Il cinema può imparare dai videogiochi?
«All’inizio l’industria cinematografica non aveva molto rispetto per i videogiochi. In un certo senso avevano ragione, eravamo agli inizi, praticamente nella nostra infanzia come forma d’arte. Volevamo imparare e facevamo errori. Ma poi siamo cresciuti, e ora il dialogo tra le due forme d’arte è molto più interessante. Molti registi giocano ai videogiochi, sono parte della loro cultura artistica. Quando fanno film trasportano questo bagaglio con loro».
Un esempio?
«I movimenti della cinepresa. Noi possiamo muoverla a nostro piacimento perché non è fisicamente presente, è digitale. Ci permette quindi di proporre inquadrature che il cinema non riesce a realizzare. E ora nei film si vedono a volte delle sequenze che imitano questa nostra libertà. Hanno cominciato a copiare i nostri errori, quello che abbiamo cercato di evitare. È interessante questa influenza reciproca, credo possa essere utile a entrambi».

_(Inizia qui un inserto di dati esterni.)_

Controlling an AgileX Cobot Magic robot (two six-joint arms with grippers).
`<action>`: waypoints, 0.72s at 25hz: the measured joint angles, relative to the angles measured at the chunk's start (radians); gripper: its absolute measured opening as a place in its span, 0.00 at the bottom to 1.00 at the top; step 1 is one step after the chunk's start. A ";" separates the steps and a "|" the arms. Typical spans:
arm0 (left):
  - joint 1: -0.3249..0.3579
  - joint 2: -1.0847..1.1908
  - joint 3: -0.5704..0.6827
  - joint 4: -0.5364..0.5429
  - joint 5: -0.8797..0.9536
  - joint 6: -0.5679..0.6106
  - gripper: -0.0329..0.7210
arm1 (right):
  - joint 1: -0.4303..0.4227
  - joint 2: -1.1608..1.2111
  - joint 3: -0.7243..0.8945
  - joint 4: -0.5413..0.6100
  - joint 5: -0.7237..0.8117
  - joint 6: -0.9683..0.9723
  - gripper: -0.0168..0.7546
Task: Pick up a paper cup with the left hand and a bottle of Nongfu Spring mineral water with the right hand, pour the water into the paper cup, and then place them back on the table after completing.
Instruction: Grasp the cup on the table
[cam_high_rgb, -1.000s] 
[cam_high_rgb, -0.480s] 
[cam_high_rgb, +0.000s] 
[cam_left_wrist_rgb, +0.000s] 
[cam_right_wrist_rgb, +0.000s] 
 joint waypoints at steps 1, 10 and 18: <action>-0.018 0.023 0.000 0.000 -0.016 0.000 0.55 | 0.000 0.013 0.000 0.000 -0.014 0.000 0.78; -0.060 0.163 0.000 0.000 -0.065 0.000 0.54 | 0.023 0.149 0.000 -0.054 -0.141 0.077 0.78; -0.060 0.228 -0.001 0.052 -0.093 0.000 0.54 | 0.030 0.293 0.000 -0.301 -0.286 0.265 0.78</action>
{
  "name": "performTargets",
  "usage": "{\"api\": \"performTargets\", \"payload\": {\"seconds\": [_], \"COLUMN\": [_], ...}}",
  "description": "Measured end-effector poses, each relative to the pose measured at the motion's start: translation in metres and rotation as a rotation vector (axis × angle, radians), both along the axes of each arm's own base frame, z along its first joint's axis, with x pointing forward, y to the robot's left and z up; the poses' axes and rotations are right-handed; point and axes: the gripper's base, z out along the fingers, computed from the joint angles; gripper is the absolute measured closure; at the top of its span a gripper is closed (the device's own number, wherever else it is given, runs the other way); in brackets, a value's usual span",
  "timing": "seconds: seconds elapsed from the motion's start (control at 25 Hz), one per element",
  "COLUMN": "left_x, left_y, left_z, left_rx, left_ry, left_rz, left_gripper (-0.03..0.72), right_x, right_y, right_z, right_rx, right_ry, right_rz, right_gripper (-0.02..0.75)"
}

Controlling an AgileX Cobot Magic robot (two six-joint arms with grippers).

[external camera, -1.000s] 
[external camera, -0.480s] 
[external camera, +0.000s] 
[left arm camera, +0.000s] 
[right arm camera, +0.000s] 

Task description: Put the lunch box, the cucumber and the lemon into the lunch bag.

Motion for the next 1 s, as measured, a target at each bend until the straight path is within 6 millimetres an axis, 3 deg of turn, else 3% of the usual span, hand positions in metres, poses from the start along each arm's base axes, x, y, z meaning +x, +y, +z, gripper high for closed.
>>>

In Quantic Dream avete mai cancellato un progetto?
«Abbiamo lavorato su alcuni prototipi che non ci hanno soddisfatto, ma non c’è mai stato un progetto che abbiamo interrotto nel mezzo dello sviluppo. E anche nei nostri videogiochi, non siamo soliti a grandi tagli nei contenuti, forse una scena in Heavy Rain e due in Detroit: Become Human. Ma niente di più».
Come usate l’intelligenza artificiale?
«Usiamo l’IA per automatizzare alcuni processi molto ripetitivi durante la produzione. La usiamo anche per le animazioni facciali, per aspetti molto tecnici. Io personalmente la uso un pochino per ispirazione, per visualizzare meglio alcuni luoghi. Ma mai nel design, assolutamente. Nessun design a Quantic Dream viene realizzato con l’IA».
L’IA può sostituire i lavoratori?
«L’uso che ne facciamo nel nostro settore cambierà certamente. In futuro la impiegheremo sempre di piú per sviluppare videogiochi più velocemente, e avrà certamente un grande ruolo anche sul lato creativo. Non so se è una cosa positiva o negativa, sò che sarà uno strumento di supporto. E non penso che sostituirà i lavoratori nel breve periodo».
Nel 2018 ci sono state inchieste per l’ambiente di lavoro tossico a Quantic Dream (comportamenti inappropriati e carichi di lavoro eccessivi, ndr). La situazione è migliorata?
«Sette anni fa abbiamo avuto un incidente creato da uno dei nostri 200 dipendenti. Il 50% delle nostre manager sono donne, le persone LGBT giocano un ruolo importante nel nostro studio sin dall’inizio. Abbiamo pochissimo turn-over e continuiamo ad assumere. È interessante vedere come la nostra industria pretenda che ogni studio sia perfetto. Cerchiamo di migliorare ogni giorno».